八、每日晨,夜班值班医师将病员情况重点向中级医师或上级医师报告,并向经治医师交代清楚危重病员情况及尚待处理的工作。
九、白、夜班交班记录分别由白班主管医师、夜班值班医师亲自书写,项目齐全、字迹清楚、规范,应用医学术语。
1、交班范围:新入院患者、危重患者、特殊患者、术前及术后三天内的患者。
2、对危重、新入院患者书写观察记录的同时必须床前交接班,并继续严格执行《危重患者床旁交班制度》。
十、值班医生对急、危重患者处置后必须实时做好交班记录及相应的病程记录。
十一、交班记录应重点突出,即主要的病情、临床表现及相关处理,急危重病和新入院患者写明患者诊断、主要病情及处理、需密切观察的内容;当日手术患者应写明疾病名称、术式及手术结果;术后三日内的患者应注明患者生命体征、有无并发症、刀口渗血、引流情况等。
十二、病房主管医师轮转时,必须与接班医师认真交接所分管患者并书写交接班病程记录。
十三、坚持每日交班、不得遗漏。
十三、新医疗技术准入制度
医疗新技术是指近年来在国内外医学领域具有发展趋势的新项
目(即通过新手段取得的成果),在本院尚未开展过的项目和尚未使用的临床医疗新手段。
一、医疗新技术准入及临床应用管理组织
医院医疗质量与安全管理委员会全面负责新技术的准入及临床应用管理工作;科室医疗质量与安全管理小组负责科室拟开展新技术的初审及新技术开展的日常监督工作;医务科具体负责新技术的申报登记及新技术临床应用情况的动态管理。
二、新技术准入管理
(一)医疗新技术准入管理按照卫生部《医疗技术临床应用管理办法》的要求实行分类管理。具体分为:
第一类医疗技术是指安全性、有效性确切,医疗机构通过常规管理在临床应用中能确保其安全性、有效性的技术。
第二类医疗技术是指安全性、有效性确切,涉及一定伦理问题或者风险较高,卫生行政部门应当加以控制管理的医疗技术。

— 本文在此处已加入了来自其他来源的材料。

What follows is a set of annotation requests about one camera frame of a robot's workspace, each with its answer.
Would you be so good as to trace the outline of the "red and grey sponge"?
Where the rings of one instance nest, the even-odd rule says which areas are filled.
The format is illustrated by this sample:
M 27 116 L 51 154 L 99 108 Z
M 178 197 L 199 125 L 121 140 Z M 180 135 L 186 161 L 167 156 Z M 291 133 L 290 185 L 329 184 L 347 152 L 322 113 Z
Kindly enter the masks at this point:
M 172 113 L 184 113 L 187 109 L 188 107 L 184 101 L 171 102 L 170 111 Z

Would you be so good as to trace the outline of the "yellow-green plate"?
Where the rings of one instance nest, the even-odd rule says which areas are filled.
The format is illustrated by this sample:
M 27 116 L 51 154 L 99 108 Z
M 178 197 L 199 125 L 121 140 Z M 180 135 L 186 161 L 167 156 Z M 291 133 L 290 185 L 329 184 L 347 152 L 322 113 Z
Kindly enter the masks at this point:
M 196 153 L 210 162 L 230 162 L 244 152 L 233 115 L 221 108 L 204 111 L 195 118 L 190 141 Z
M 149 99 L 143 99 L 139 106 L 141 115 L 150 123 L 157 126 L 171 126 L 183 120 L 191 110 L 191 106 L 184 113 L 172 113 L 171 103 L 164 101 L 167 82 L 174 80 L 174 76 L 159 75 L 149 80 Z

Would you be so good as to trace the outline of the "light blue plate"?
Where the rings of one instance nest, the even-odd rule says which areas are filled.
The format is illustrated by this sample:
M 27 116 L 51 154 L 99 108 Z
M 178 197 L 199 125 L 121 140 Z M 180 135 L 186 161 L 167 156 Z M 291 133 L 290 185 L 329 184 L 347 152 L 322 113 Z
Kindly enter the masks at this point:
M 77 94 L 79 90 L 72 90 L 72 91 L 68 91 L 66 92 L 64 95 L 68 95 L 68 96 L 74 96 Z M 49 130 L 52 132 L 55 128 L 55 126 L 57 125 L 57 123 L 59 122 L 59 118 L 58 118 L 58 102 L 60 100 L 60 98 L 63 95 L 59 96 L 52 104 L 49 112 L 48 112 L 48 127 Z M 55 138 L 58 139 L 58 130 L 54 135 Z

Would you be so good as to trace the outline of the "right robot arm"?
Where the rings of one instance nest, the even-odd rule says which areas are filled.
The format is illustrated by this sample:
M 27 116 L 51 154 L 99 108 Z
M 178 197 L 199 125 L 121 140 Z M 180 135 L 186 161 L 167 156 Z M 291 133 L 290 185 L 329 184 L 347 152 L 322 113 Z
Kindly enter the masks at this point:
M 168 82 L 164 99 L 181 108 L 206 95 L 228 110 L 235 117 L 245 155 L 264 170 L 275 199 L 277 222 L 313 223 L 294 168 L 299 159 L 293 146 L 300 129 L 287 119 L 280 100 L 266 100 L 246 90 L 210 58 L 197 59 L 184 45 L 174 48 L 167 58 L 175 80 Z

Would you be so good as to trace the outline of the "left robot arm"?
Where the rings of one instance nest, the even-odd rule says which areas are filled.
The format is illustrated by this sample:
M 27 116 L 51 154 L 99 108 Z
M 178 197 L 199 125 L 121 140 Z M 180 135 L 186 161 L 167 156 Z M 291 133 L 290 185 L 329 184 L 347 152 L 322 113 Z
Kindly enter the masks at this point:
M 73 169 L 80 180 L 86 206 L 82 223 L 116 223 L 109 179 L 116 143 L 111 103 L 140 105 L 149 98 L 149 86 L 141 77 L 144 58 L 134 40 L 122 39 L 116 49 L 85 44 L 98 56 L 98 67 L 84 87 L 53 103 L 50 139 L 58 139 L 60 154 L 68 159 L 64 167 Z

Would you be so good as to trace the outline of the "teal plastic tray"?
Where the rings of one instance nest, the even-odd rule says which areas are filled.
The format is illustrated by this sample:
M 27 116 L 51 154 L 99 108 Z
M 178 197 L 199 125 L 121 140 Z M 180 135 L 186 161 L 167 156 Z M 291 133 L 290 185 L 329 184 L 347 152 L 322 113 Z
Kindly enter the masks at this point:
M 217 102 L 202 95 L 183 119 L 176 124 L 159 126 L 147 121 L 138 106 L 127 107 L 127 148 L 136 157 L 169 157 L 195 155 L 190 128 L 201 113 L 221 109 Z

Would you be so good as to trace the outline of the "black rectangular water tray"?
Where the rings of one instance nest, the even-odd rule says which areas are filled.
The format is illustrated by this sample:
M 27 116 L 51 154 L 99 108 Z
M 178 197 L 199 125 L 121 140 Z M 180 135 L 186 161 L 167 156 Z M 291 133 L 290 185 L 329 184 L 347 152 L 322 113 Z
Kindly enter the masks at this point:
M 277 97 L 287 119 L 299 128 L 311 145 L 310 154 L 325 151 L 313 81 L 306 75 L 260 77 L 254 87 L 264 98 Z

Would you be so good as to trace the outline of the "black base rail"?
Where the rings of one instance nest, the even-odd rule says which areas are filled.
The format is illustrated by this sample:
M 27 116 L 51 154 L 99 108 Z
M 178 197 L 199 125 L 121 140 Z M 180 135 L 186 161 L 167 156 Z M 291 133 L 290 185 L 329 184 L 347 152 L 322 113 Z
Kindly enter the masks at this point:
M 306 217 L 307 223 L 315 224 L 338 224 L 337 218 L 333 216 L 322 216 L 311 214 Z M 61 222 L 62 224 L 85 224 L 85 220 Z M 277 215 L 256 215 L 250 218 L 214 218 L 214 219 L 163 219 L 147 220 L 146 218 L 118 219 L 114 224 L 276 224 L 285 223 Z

第三类医疗技术是指具有下列情形之一,需要卫生行政部门加以严格控制管理的医疗技术:涉及重大伦理问题;高风险; 安全性、有效性尚需经规范的临床试验研究进一步验证;需要使用稀缺资源;卫生部规定的其他需要特殊管理的医疗技术。
(二)新技术准入必备条件
1.拟开展新技术应符合相应国家的相关法律法规和各项规章制度;
2.有卫生行政部门批准的相应诊疗科目;
3.拟开展新技术的主要人员为具有执业资格并在本院注册、能够胜任该项医疗技术临床应用的专业人员;
4.有与开展该项新技术相适应的设备、设施和其他辅助条件,并具有相应的资质证明;
5.医院伦理委员会审查通过;
6.新技术承担科室及主要人员近3年相关业务无不良记录; 7.有拟开展新技术相关的管理制度和质量保障措施; 8.符合卫生行政部门规定的其他条件。 (三)新技术准入审批流程
凡引进本院尚未开展的新技术、新项目,首先需由所在科室进行可行性研究,在确认其安全性、有效性及具备相应的技术条件、人员和设施的基础上,经科室集中讨论和科主任同意后,填写《医疗新技术申报审批表》(以下简称“审批表”)交医务科组织审核和集体评估。
1.拟开展新技术属一类技术的,科室填写“审批表”向医务科申请,由医务科组织审核和集体评估,经分管院长批准后开展。
2.拟开展新技术属二类技术的,由医务科委托科室质量与安全管理小组依据相关技术规范和准入标准进行初步评估,形成可行性研究报告;提交医务科后15个工作日内由医务科组织医院质量管理委员会及医学伦理委员会专家评审;评审通过后由医务科向烟台市卫生局申报,审批通过后开展。
3.拟开展新技术属三类技术,按照卫生部《第三类技术临床应用能力技术审核申请及审核流程》进行申报审批。